Na Rádio Clube, de tanto segurar microfone para o aí já senador Rachid Saldanha Derzi estufar o peito com suas loas de que nunca existira no Brasil um homem tão preparado para ser presidente da República como Ernesto Geisel, acabei ficando fã daquele general sisudo com quem acabaria tendo uns minutos à sós no gabinete do prefeito João Totó Câmara, em sua primeira visita a Dourados, para o lançamento do Prodegran (Programa de Desenvolvimento da Grande Dourados). Oportunidade surgida após o presidente se “aliviar” no banheiro de Totó enquanto o prefeito organizava o beija-mão na sala de reuniões.

Dos generais e marechais presidentes, o cearense Humberto de Alencar Castelo Branco passou à história como o mais preparado, também o mais temido. Sua morte, em acidente aéreo, até hoje está envolta em mistério, da mesma forma o AVC que matou seu sucessor, o também marechal Arthur da Costa e Silva. Emílio Garrastazu Médici foi considerado o mais sanguinário, mas se passava por bonachão pelo marketing à custa da popularidade da melhor seleção brasileira de futebol de todos os tempos – a de Pelé, Rivelino, Gerson, Tostão & Cia. Além, claro, de Dadá Maravilha, que encerrou a carreira jogando em Dourados, escalado por sugestão do próprio Médici, o que causou a queda do técnico João Saldanha e a ascensão de Zagalo, o técnico do tricampeonato mundial no México.
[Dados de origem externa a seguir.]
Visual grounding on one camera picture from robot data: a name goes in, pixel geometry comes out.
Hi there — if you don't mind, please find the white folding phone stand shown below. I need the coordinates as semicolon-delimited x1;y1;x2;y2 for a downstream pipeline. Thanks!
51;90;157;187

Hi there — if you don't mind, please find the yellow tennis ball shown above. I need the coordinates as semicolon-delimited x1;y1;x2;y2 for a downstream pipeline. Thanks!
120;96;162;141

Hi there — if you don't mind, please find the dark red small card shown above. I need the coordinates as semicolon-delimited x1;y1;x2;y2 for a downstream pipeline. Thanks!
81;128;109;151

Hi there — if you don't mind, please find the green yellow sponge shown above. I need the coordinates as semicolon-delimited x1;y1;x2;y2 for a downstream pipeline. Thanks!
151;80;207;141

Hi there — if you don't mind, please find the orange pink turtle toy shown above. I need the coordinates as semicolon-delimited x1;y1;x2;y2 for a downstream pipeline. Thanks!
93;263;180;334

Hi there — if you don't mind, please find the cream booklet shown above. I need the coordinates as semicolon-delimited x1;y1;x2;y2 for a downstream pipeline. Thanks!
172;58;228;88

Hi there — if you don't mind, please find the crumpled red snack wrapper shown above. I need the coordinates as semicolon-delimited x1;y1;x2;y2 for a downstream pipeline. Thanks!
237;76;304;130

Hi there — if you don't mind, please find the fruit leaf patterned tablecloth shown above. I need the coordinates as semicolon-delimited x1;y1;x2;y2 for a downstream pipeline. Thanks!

O governo Médici contou também com a inspiração de “artistas”, que criavam peças chauvinistas como “Brasil, ame-o ou deixe-o”, na mesma linha do “Eu te amo, meu Brasil, eu te amo”, da dupla Dom e Ravel.

Meu encanto inicial com Geisel (o presidente que criou o Mato Grosso do Sul), num tempo em que, até pela censura, o acesso à informação era precário, foi acabando no decorrer do exercício profissional. Informações que foram sendo liberadas ao público em pílulas, de acordo com a lenta e gradual abertura dos arquivos do período autoritário. Informações, algumas estarrecedoras, como a da semana passada, de seu biógrafo, jornalista Elio Gaspari, de que o general entendia que adversário “tinha que mandar matar mesmo”, o que deslustra ainda mais o currículo do “alemão”, como Geisel também era chamado, mesmo com todos os “méritos” por seu projeto de abertura da democracia, por ele mesmo definida também como lenta e gradual. Projeto que foi concluído por João Batista de Oliveira Figueiredo, o último general presidente, outro “amigo” de Dourados, como definia o prefeito José Elias Moreira. Mesmo tendo consolidado a democracia, Figueiredo acabou nivelado como ditador, como os demais generais. Da mesma forma o antecessor e patrono, muito mais por sua transparência e sinceridade, depois de escancarar que preferia o cheiro de cavalo ao cheiro do povo. Ou por seu estado depressivo, por tanto tempo trancafiado na Granja do Torto, vítima de uma paixão não correspondida pela primeira-dama Dulce, com quem mantinha o casamento só para atender aos requisitos do protocolo do poder. Uma injustiça com um general tríplice-coroado, cuja promoção ao generalato de quatro estrelas, condição sine qua non para ser presidente, precisou ser antecipada para que pudesse ser oficializado sucessor de Geisel, num tempo em que capitão, ainda mais reformado por insubordinação, não passava nem perto da rampa do Palácio Planalto. Dos males o menor.